▸ Activity
In the listing that follows, the lines starting at the one containing "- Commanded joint" and ending at the one containing "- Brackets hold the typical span" are to be returned exactly, both boundary lines included, and no others.

▸ Dataset content
====
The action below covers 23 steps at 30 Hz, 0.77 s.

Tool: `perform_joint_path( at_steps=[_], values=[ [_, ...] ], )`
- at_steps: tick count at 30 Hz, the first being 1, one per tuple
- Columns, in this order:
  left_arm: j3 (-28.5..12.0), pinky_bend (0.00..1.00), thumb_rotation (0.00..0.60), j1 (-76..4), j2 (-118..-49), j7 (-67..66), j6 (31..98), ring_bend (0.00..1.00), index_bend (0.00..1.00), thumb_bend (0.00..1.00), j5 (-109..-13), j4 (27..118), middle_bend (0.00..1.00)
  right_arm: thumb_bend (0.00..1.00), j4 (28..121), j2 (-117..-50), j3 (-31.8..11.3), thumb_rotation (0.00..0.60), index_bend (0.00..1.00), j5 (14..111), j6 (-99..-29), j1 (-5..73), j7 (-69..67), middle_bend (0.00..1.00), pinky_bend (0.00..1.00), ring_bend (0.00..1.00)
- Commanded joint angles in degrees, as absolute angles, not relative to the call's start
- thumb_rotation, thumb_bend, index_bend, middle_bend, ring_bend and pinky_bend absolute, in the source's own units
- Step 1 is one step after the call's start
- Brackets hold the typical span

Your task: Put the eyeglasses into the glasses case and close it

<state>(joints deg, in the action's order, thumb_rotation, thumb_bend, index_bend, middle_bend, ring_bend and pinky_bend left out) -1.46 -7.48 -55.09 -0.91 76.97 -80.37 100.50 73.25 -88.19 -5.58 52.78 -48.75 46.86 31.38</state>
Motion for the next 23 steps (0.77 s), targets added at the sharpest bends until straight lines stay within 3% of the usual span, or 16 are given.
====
▸ Task response
- Commanded joint angles in degrees, as absolute angles, not relative to the call's start
- thumb_rotation, thumb_bend, index_bend, middle_bend, ring_bend and pinky_bend absolute, in the source's own units
- Step 1 is one step after the call's start
- Brackets hold the typical span

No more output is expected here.